Collected data entries:
+--

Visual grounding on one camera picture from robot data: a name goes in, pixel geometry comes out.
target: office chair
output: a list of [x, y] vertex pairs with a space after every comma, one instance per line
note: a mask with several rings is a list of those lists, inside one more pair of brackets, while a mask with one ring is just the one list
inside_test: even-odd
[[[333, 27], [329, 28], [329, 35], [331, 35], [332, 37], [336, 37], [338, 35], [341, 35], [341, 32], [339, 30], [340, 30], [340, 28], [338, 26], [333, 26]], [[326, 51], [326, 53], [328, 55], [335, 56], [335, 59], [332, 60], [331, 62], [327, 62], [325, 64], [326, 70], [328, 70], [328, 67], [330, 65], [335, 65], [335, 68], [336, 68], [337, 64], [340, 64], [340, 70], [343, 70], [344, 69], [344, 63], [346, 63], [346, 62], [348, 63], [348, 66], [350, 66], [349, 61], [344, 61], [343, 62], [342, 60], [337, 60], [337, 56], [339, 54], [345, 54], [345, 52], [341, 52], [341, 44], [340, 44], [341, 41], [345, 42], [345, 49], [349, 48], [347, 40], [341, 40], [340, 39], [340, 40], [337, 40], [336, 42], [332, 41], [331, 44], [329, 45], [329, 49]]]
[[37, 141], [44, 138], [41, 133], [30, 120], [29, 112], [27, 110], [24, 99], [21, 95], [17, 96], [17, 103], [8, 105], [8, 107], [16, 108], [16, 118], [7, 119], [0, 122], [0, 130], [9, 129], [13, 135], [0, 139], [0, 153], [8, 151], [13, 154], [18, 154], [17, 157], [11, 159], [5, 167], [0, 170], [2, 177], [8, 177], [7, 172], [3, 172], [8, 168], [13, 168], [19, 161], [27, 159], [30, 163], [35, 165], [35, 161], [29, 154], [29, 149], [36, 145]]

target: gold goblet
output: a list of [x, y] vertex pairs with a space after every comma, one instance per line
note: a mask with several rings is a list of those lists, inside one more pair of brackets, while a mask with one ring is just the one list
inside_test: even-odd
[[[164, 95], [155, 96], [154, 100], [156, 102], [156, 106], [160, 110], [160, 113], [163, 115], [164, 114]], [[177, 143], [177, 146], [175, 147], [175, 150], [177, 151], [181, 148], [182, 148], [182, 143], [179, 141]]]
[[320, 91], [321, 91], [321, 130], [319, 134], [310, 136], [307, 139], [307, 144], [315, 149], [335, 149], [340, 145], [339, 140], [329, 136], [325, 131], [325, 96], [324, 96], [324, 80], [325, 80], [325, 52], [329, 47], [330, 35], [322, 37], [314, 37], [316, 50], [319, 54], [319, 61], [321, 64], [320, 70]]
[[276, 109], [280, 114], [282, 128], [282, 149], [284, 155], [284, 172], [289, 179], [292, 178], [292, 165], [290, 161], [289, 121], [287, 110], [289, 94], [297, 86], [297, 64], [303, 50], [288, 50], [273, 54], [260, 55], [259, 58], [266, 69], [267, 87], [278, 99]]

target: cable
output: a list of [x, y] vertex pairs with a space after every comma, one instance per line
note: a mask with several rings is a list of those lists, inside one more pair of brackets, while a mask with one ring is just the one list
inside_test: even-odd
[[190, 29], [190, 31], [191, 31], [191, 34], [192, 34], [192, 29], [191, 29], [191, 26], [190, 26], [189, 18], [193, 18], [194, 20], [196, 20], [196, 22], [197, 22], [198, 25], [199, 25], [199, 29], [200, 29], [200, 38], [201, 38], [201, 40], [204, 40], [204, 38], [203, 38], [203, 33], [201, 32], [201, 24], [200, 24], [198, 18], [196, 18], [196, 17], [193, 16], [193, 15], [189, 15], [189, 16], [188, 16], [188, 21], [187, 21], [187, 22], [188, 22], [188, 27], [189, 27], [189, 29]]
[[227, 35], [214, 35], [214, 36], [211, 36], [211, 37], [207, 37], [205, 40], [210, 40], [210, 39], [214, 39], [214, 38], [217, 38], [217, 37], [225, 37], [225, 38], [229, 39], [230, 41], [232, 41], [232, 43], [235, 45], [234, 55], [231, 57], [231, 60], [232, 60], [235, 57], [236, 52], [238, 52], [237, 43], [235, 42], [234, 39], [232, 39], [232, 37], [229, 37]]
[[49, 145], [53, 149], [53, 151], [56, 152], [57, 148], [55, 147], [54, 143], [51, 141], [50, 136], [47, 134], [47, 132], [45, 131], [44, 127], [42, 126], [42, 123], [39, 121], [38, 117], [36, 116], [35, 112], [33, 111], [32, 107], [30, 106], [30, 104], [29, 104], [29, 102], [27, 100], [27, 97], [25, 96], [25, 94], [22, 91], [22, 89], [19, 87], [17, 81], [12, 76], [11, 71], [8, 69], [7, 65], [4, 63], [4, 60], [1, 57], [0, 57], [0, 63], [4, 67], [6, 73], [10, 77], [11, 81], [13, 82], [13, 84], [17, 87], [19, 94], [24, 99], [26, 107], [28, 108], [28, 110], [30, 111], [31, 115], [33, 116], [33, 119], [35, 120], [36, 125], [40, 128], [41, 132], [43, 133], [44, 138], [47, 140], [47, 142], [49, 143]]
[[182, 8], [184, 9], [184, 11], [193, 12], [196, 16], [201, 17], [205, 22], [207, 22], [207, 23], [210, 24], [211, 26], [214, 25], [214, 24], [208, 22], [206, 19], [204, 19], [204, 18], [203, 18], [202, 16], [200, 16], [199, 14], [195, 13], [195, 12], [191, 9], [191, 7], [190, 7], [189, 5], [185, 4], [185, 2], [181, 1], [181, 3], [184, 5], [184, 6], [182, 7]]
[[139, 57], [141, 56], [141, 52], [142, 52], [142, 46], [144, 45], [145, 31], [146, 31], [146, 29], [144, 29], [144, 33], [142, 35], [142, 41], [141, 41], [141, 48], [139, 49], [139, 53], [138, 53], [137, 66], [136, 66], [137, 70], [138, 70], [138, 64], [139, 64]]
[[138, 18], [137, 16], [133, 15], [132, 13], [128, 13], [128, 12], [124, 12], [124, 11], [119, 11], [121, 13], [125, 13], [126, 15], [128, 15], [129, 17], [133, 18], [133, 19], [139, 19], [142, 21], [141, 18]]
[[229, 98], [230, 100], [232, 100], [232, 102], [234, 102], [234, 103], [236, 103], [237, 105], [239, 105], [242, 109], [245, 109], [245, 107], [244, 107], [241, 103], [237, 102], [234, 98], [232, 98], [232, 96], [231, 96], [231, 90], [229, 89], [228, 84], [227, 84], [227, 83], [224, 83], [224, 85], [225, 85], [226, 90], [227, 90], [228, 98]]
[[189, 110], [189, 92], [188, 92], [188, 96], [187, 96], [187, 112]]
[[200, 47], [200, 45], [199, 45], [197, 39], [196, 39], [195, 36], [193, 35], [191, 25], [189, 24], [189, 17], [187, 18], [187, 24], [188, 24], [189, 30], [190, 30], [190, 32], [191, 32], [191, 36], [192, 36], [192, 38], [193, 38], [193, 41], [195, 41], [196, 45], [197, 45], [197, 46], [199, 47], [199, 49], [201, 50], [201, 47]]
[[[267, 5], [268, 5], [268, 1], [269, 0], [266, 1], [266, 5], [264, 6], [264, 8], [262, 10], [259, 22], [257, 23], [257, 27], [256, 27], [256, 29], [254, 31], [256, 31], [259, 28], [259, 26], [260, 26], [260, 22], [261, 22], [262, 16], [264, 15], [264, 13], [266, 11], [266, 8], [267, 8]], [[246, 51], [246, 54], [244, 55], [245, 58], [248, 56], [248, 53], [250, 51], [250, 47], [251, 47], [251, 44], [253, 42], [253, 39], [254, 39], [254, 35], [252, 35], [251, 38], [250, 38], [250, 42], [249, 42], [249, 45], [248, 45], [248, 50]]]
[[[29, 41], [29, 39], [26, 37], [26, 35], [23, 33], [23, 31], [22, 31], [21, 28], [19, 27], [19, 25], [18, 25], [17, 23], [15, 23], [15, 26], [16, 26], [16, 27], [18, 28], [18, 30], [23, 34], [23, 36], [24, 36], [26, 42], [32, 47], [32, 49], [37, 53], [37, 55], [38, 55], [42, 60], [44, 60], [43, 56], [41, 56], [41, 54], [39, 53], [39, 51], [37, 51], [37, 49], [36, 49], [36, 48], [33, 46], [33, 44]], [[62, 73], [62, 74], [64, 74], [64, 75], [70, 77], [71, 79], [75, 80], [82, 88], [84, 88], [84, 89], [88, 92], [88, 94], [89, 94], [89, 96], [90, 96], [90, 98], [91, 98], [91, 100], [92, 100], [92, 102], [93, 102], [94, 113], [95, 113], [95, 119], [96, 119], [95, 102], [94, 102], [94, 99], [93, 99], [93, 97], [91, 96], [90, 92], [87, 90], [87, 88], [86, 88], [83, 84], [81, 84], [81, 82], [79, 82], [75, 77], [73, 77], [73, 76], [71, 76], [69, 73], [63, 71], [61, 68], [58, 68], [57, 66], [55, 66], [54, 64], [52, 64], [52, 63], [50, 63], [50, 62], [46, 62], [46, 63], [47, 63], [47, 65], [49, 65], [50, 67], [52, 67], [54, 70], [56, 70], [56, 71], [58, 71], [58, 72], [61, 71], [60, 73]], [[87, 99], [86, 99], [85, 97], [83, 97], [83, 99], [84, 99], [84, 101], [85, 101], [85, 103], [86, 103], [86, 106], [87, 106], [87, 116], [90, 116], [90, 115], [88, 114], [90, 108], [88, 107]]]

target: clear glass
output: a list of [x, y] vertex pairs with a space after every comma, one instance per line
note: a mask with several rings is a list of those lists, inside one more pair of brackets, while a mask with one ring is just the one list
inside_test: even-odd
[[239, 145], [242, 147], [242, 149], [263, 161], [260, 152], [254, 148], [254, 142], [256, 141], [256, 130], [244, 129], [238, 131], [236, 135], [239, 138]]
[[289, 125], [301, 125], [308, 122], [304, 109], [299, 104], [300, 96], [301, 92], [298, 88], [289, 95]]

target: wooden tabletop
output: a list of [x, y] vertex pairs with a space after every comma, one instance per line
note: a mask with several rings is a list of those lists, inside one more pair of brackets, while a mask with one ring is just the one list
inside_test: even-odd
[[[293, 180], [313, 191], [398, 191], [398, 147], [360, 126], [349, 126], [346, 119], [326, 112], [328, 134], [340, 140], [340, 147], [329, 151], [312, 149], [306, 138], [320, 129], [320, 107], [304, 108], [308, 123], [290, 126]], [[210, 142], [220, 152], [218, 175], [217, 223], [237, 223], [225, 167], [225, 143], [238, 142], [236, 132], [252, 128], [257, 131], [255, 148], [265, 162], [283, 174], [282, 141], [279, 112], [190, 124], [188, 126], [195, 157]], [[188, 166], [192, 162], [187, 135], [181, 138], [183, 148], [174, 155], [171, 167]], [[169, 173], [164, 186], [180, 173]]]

+--

** What is needed **
In the entries above, take the line containing "target: clear glass" and each later line through the last, and repeat them exactly. Output nothing else.

** Your solution **
target: clear glass
output: a list of [x, y] vertex pairs with a space after every comma, one instance per line
note: a mask with several rings is a list of those lists, inside one more pair of brackets, while a mask with one ring is just the one list
inside_test: even-odd
[[239, 145], [242, 147], [242, 149], [263, 161], [260, 152], [254, 148], [254, 142], [256, 141], [256, 130], [244, 129], [238, 131], [236, 135], [239, 138]]
[[289, 125], [301, 125], [308, 122], [304, 109], [299, 104], [300, 96], [301, 92], [298, 88], [289, 95]]

target: wooden tabletop
output: a list of [x, y] vertex pairs with a space after every comma, one instance per line
note: a mask with several rings is a list of those lists, inside one more pair of brackets, while a mask with one ring is just the one list
inside_test: even-odd
[[[293, 180], [313, 191], [398, 191], [398, 147], [360, 126], [349, 126], [346, 119], [326, 112], [328, 134], [340, 140], [340, 147], [329, 151], [312, 149], [306, 138], [320, 129], [320, 107], [304, 108], [308, 123], [290, 126]], [[210, 142], [220, 152], [218, 175], [217, 223], [237, 223], [225, 167], [225, 143], [238, 142], [236, 132], [252, 128], [257, 131], [255, 148], [265, 162], [283, 174], [282, 141], [279, 112], [190, 124], [188, 126], [195, 157]], [[188, 166], [192, 162], [187, 135], [181, 138], [183, 148], [174, 155], [171, 167]], [[169, 173], [164, 186], [180, 173]]]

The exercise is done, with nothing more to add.